Он выдержал пристальный взгляд ярко-голубых глаз. Эрвье чувствовал пробелы в рассказе, но он сам состоял на секретной службе и потому понимал Эшера как никто другой.
— Что ж, во имя короля и отечества.
— Во имя короля и отечества, — Эшер отдал честь старшему мужчине, затем поглубже натянул отделанную мехом шапку, пряча под ней лысую макушку, и вышел из душной лавчонки в холодное серебристое сияние улицы.
Что нам остается? Эшер уступил дорогу похожему на огромный тюк старой одежды торговцу, над которым боевым штандартом возвышался шест с разноцветными варежками. Эти слова тяжелым колесом проехались по его душе. Но все же хорошо, что хоть кто-то из прежнего департамента знает о его прибытии в город — и начнет наводить справки, если Эшер сам не объявится. Странным образом он снова почувствовал себя самим собой.
Отвращение, испытываемое им при мысли о поездке с Исидро — о том, кем и чем тот был, — изменилось, хотя и не стало более понятным. Вампир забирал жизни у отдельных жертв, правительства Германии, Англии и Франции собирались заняться тем же самым в большом масштабе, но разве это оправдывает грех убийства?
Или делает сотрудничество с этим существом более — или менее — безнравственным, чем с Министерством иностранных дел?
Он не знал.
Во имя короля и отечества.
Эшер ненавидел эти слова.
В семь часов Эшер сменил рубаху и нацепил на предплечье под рукавом небольшие ножны, которые некогда по его заказу изготовили в Китае. Сейчас вместо обычного клинка в них лежал серебряный ножик для писем, наточенный так остро, насколько позволил мягкий металл. Неподалеку от Инженерной академии Эшер нашел кафе, где на рубль можно было пообедать разными закусками и борщом и запить все это отдающим дымком караванным чаем.[8] В дальнем конце маленькой комнаты дышала жаром старомодная изразцовая печь, но рядом с окнами было так же прохладно, как ранним весенним утром в Оксфорде; и все же Эшер занял столик под одним из окон, чтобы можно было видеть прохожих, в морозных вечерних сумерках спешащих через площадь перед Михайловским дворцом. Гимназистки с длинными светлыми волосами, выбивающимися из-под шапочек и шарфов, шли бок о бок с изнуренными работницами швейных, табачных и обувных фабрик.
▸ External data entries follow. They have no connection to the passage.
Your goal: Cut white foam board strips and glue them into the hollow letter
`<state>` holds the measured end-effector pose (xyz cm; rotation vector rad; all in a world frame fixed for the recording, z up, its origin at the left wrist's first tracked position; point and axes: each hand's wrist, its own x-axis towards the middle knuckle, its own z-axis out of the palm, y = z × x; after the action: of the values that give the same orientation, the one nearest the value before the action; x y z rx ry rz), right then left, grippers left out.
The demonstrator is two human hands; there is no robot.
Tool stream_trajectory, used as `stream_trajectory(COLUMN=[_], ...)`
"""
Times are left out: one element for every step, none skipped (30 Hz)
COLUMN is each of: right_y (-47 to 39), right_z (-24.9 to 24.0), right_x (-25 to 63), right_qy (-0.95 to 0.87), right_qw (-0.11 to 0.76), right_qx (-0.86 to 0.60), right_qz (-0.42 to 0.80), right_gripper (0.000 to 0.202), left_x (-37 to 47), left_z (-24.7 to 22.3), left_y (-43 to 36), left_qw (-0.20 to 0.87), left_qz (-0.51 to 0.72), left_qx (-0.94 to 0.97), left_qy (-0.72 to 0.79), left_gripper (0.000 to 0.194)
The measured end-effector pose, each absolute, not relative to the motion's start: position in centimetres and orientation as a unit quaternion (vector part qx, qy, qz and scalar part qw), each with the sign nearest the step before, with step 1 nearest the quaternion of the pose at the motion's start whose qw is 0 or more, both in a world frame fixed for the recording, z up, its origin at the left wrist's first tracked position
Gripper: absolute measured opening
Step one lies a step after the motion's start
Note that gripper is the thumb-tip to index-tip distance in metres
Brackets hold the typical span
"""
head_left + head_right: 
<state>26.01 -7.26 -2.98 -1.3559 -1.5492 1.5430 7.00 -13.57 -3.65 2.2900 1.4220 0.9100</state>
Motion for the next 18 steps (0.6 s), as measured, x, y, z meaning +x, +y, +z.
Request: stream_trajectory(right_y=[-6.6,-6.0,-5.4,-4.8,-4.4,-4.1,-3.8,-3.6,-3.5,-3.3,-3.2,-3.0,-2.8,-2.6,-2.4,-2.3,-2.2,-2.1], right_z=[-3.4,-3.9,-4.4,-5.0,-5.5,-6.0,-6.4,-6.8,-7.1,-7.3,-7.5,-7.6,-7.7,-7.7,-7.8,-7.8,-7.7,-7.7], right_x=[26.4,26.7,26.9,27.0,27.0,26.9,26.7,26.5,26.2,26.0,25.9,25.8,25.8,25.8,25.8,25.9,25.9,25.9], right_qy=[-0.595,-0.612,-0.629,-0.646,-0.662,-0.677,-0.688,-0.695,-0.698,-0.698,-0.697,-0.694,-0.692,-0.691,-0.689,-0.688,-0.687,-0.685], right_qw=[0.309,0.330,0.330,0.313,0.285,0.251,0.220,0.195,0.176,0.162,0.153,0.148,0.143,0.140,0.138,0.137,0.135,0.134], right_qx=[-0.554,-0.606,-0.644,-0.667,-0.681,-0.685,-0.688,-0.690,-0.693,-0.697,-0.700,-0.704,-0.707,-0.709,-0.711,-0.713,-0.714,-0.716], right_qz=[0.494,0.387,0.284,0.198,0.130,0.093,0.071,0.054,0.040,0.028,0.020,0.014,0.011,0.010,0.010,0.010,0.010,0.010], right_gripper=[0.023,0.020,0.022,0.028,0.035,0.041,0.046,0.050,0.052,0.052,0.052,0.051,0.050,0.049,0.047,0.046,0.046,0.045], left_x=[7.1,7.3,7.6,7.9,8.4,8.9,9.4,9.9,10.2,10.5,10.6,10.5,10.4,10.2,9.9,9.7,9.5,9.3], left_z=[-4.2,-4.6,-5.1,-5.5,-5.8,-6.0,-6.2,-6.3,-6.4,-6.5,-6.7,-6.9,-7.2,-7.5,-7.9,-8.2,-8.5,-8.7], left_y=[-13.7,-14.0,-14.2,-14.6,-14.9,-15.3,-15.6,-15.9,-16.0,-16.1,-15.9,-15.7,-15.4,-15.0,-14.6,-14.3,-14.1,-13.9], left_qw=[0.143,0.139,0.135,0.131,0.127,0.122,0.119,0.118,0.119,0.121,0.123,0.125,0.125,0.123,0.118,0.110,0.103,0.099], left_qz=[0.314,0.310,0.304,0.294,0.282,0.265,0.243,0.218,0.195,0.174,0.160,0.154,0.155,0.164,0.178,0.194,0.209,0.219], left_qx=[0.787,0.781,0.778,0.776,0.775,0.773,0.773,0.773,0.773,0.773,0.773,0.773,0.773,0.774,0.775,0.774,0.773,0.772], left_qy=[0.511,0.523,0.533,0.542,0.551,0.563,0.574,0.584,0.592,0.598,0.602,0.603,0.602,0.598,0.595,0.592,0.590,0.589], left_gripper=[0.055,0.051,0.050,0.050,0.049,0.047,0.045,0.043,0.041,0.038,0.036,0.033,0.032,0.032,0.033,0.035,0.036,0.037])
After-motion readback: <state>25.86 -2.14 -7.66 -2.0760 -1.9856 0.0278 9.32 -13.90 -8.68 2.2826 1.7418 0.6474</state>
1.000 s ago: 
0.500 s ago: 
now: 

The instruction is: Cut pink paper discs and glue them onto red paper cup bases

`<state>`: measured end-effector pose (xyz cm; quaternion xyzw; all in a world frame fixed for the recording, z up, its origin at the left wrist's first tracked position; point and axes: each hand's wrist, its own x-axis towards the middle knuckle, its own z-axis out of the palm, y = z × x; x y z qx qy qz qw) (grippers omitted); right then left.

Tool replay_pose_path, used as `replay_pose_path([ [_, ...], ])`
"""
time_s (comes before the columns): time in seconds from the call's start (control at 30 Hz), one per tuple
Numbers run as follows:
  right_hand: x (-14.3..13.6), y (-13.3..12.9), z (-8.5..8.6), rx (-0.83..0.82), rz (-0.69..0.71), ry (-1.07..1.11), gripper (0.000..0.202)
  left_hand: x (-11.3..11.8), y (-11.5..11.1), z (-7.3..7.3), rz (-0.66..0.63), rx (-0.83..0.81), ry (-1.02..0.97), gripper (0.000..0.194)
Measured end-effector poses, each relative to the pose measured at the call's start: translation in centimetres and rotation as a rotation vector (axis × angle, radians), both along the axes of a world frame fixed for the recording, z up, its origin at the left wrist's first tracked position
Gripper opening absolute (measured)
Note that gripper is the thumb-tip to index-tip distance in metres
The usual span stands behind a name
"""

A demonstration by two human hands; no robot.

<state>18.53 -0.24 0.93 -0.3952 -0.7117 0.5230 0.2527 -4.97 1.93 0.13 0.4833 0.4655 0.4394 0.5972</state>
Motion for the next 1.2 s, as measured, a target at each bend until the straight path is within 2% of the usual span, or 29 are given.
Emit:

К северу от реки — на Выборгской стороне, как говорили местные, — и к востоку от застроенного еще в восемнадцатом веке центра города Петербург полукольцом окружали заводы, производящие ружья, боевые корабли, форму, палатки и пуговицы для крупнейшей армии мира. Вокруг этих заводов, за ними и между ними раскинулись трущобы, самые большие, грязные и бедные во всей Европе.
Интересно, за те семнадцать лет, что он не видел эти трущобы, они изменились так же мало, как и центр города? Немощеные улицы, застроенные убогими бараками, постепенно захватывали пригороды; воздух и грязный снег под ногами там одинаково воняли угольным дымом и помоями. Даже сюда долетал этот запах.
А в центре возвышались конторы тысяч государственных учреждений, ведавших делами церкви и губерний, управлением железными дорогами и армейским снабжением, школами, финансами и еврейским вопросом. Служащие в наглухо застегнутых шинелях, ежась от холода, торопились поскорее сесть на трамвай. В воздухе за ними тянулись облачка пара. По тротуару шныряли студенты с плохо отпечатанными листовками в руках, призывая к демонстрации или революции. Старики торговали вразнос горячими пирогами, чаем, фартуками, ножницами, зонтиками и поношенной обувью. Малоприметные серолицые тени из Третьего отделения тайком записывали все, что видели.